Neben einer Vignette auf dem Vordermann oder heutzutage auch digital mit dem Nummernschild verknüpft, gibt es in Österreich auch einige Autobahnabschnitte, auf denen Sie eine zusätzliche Maut bezahlen müssen. Diese sogenannten “Sondermautstrecken” befinden sich auf der Autobahn:

  • A9 Pyhrnautobahn beim Bosrucktunnel und beim Gleinalmtunnel.
  • A10 Tauernautobahn am Tauerntunnel und am Katschbergtunnel
  • A11 Karawanken-Autobahn am Karawankentunnel
  • A13 Brenner-Autobahn
  • S16 Arlberg Schnellstraße am Arlberg Straßentunnel

Die Maut für diese Straßen beträgt etwa zwischen 5,50 und 12 Euro. Seit kurzem werden diese zusätzlichen Mautgebühren nur noch für den Bau von Tunneln und Straßen erhoben, die hauptsächlich zu Transitzwecken zwischen den europäischen Ländern gebaut werden.

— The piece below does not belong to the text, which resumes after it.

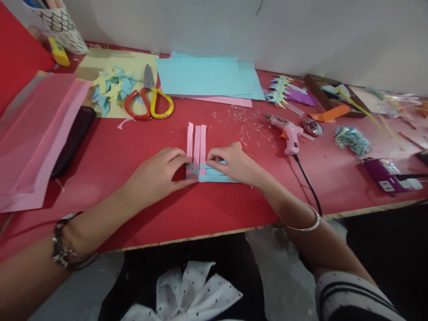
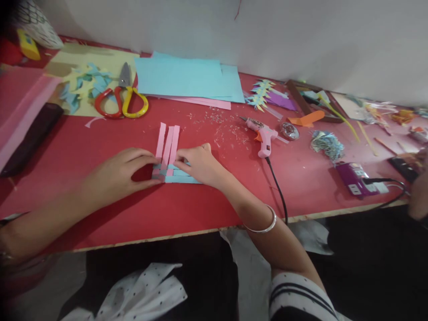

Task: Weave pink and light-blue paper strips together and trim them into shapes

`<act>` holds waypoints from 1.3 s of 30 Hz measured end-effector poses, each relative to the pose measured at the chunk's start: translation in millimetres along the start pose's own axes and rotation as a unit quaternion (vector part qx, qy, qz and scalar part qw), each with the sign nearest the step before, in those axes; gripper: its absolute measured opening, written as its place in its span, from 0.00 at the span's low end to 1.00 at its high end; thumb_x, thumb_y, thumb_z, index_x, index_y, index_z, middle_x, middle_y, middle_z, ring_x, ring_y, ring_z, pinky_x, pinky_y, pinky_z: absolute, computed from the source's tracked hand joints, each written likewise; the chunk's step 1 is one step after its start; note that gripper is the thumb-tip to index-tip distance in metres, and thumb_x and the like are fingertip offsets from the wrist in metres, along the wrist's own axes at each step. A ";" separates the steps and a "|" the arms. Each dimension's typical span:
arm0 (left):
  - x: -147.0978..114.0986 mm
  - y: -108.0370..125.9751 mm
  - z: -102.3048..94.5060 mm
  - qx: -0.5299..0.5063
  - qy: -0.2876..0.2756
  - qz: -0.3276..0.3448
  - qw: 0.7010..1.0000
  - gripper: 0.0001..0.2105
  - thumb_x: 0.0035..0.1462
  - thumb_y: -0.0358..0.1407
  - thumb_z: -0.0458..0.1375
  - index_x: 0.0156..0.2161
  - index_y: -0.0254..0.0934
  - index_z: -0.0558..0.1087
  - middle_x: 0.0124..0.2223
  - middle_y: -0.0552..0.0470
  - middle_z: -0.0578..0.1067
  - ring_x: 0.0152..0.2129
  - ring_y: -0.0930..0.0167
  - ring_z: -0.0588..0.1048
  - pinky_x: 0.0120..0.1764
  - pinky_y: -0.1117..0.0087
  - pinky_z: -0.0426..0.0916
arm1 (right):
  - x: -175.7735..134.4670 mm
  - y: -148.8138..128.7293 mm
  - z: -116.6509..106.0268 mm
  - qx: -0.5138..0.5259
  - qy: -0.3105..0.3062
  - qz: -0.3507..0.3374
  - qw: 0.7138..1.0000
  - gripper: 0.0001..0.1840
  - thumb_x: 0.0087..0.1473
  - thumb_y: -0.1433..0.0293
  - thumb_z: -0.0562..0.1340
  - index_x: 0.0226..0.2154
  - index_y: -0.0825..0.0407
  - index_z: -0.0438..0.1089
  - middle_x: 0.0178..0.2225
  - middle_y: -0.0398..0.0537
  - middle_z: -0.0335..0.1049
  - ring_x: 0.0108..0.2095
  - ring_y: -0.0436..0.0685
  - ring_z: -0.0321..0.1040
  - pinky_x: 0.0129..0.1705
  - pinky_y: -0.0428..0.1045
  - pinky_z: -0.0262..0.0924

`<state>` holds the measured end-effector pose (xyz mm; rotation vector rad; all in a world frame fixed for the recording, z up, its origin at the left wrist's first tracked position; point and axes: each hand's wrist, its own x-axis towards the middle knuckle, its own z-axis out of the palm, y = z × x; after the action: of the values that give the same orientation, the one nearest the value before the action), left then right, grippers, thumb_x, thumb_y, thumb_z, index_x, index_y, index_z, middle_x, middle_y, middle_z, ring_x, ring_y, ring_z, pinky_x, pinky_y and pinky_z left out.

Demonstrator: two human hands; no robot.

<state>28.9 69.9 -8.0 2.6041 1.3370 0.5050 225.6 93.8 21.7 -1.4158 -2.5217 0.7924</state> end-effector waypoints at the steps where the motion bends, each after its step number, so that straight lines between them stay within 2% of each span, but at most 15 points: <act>1: 0.2 -0.1 0.0 -0.004 -0.002 -0.001 1.000 0.17 0.51 0.47 0.53 0.39 0.35 0.70 0.38 0.46 0.71 0.35 0.65 0.70 0.36 0.68 0.66 | 0.0 0.2 0.0 0.000 0.001 0.000 1.000 0.10 0.53 0.68 0.53 0.25 0.55 0.64 0.22 0.39 0.63 0.24 0.45 0.55 0.42 0.51 0.38; 11: 1.4 -2.2 1.5 -0.040 -0.009 -0.008 0.999 0.17 0.51 0.46 0.53 0.41 0.36 0.67 0.39 0.48 0.69 0.36 0.67 0.69 0.40 0.66 0.64 | -1.1 1.2 7.2 -0.032 0.042 -0.019 0.998 0.11 0.54 0.69 0.51 0.24 0.55 0.64 0.21 0.37 0.60 0.21 0.44 0.51 0.41 0.50 0.38; 20: 2.6 -2.1 1.5 -0.065 -0.010 -0.012 0.998 0.14 0.50 0.45 0.54 0.37 0.36 0.66 0.38 0.48 0.69 0.35 0.67 0.68 0.39 0.66 0.64 | 0.3 0.4 3.8 -0.021 -0.006 -0.005 1.000 0.11 0.55 0.68 0.52 0.26 0.55 0.64 0.22 0.37 0.61 0.23 0.44 0.53 0.41 0.49 0.37; 31: 2.5 -1.9 1.8 -0.076 -0.009 -0.026 0.997 0.14 0.48 0.45 0.56 0.36 0.39 0.65 0.38 0.49 0.68 0.36 0.66 0.69 0.40 0.65 0.65 | -0.1 0.5 1.8 -0.012 -0.012 -0.005 1.000 0.11 0.53 0.67 0.53 0.24 0.55 0.63 0.22 0.38 0.61 0.23 0.45 0.53 0.41 0.50 0.38; 39: 3.3 -0.8 0.5 -0.077 -0.002 -0.018 0.997 0.12 0.48 0.44 0.57 0.33 0.38 0.64 0.37 0.49 0.69 0.35 0.67 0.69 0.38 0.66 0.65 | 0.5 1.9 0.3 -0.033 -0.029 -0.020 0.999 0.11 0.54 0.68 0.51 0.23 0.55 0.61 0.19 0.37 0.58 0.21 0.44 0.49 0.40 0.50 0.38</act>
<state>30.2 73.0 -7.9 2.4517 1.2882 0.5733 226.7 94.9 20.4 -1.3776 -2.6340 0.7620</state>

Seit ein paar Jahren können Sie die Maut dank digitaler Streckmaut einfach bezahlen. Auf der ASFINAG-Website gibt man online seine Daten und sein Kennzeichen ein und wählt bei den Mautstellen die ganz linke Durchfahrt (meist mit grünem Asphalt und vielen grünen Schildern gekennzeichnet). Nach dem Passieren eines ausgeklügelten Kamerasystems öffnete sich bis vor kurzem eine Schranke und man kann ohne anzuhalten weiterfahren. Der Betrag wird dann automatisch von Ihrem Konto oder der verknüpften Kreditkarte abgebucht.

Neue Tore ohne Schranke

Die meisten Mautstationen in Österreich werden derzeit umgebaut und modernisiert. Dies betrifft auch die digitalen Mautstellen. Diese werden erweitert und verbreitert. Jede Mautstation wird zwei dieser Gates haben.

Die neuen Tore werden keine Schranke mehr haben, aber die neuen Mauttore werden von dem Moment an, in dem sie sich öffnen, eine eigene Verantwortung haben. Sie müssen sicherstellen, dass Sie genügend Guthaben auf dem verknüpften Konto haben und dass das richtige Kennzeichen verknüpft ist.

Wenn Sie durchfahren, während Ihr Kennzeichen nicht verknüpft ist, wird es eine teure Angelegenheit. Das österreichische Gesetz sieht eine Geldstrafe von 120 Euro vor. In der Regel können Sie diese einige Wochen später zu Hause in Form einer Girokarte erwarten. Leider bleiben auch die Niederländer nicht verschont, denn Österreich hat mit den Niederlanden ein Abkommen zum Austausch von Kfz-Zulassungsdaten geschlossen.

Wenn Sie also kein Streckmaut-Abo haben, entscheiden Sie sich immer für die bemannten Tore. Wenn Sie im Zweifel über Ihr Abonnement und das Ablaufdatum sind, dann wählen Sie auch die bemannten Tore. Diese sind ebenfalls mit dem Nummernschild-Scanner ausgestattet und oft öffnet sich das Tor schon bei der Ankunft. Auf diese Weise laufen Sie nicht Gefahr, ein hohes Bußgeld zu riskieren.